Description of the task: Copy out exactly the lines spanning the line with "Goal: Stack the" to the line with "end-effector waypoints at", inclusive, from the data underneath, with no pictures.

Segment Open

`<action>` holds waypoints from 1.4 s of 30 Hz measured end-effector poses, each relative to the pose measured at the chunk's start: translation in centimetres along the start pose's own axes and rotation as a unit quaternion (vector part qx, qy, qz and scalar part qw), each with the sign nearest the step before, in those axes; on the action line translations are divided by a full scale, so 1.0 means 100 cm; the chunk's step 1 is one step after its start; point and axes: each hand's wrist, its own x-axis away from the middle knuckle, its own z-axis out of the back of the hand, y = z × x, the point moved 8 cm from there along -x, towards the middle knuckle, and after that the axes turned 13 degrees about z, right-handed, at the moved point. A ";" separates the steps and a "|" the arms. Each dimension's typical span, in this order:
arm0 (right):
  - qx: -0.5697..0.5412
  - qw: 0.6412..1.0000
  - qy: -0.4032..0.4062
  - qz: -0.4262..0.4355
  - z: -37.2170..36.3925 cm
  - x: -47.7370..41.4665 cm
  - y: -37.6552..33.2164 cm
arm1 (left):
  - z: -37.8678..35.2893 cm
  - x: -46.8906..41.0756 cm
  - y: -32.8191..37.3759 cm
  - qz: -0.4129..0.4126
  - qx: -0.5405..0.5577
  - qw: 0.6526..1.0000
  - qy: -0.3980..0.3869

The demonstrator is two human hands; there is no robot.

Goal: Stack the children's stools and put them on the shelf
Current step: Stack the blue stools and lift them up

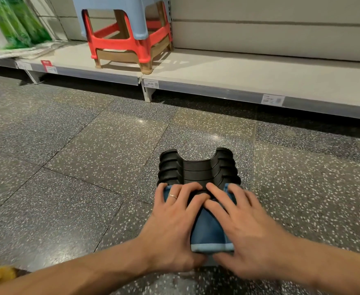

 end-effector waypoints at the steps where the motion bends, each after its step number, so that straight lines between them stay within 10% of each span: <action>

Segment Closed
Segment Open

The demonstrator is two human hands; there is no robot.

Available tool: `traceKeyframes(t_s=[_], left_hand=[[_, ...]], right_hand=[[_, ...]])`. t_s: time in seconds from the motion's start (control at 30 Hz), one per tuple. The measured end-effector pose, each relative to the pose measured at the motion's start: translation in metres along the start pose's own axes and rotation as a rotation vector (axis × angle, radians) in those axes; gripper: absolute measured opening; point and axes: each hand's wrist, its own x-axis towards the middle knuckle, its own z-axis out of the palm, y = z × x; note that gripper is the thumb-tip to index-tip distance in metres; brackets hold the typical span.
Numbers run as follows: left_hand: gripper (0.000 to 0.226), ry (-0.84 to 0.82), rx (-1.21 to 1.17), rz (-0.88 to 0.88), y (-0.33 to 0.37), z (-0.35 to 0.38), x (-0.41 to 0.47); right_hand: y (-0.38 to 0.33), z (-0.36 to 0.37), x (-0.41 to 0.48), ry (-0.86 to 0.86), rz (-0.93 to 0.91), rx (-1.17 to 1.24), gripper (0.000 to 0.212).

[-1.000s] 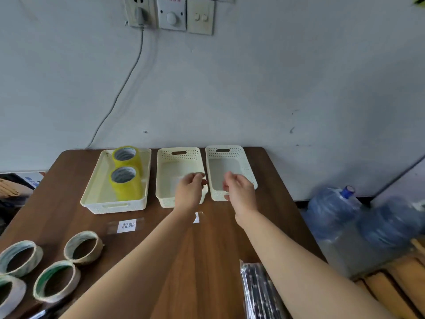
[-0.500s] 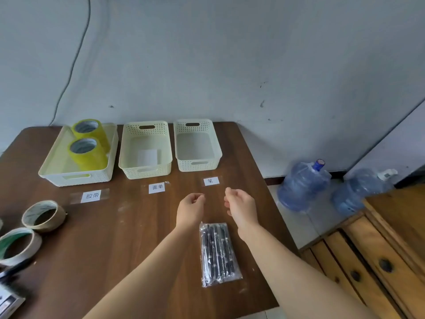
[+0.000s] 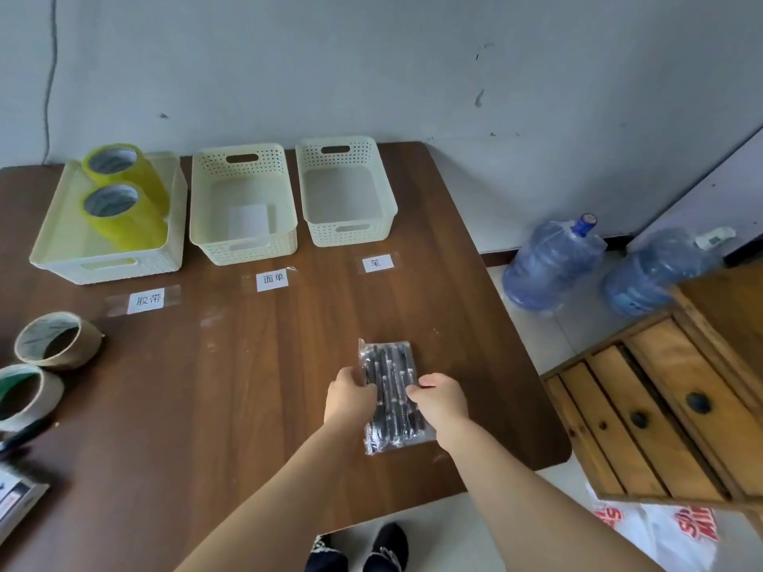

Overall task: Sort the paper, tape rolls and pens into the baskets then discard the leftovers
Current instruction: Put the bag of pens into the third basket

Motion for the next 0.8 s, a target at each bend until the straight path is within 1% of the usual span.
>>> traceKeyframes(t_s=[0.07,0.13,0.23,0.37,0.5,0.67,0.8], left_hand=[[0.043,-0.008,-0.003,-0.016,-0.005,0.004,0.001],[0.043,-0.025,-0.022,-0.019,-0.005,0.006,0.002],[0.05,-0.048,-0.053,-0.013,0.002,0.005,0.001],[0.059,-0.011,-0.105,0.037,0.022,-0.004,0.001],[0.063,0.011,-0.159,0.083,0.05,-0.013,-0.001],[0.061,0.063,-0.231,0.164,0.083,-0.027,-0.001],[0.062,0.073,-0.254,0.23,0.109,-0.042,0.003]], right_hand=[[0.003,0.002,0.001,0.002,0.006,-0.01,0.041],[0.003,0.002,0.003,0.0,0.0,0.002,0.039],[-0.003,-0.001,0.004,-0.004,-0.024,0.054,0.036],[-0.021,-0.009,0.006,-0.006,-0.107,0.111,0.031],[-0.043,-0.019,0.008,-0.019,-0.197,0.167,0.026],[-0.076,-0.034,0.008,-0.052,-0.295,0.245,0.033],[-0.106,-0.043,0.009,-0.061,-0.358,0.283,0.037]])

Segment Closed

Final answer:
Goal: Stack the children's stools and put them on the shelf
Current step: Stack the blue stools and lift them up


 end-effector waypoints at the steps where the motion bends, each after its step number, so that straight lines between them stay within 10% of each span: <action>

The exercise is done, and nothing more is needed.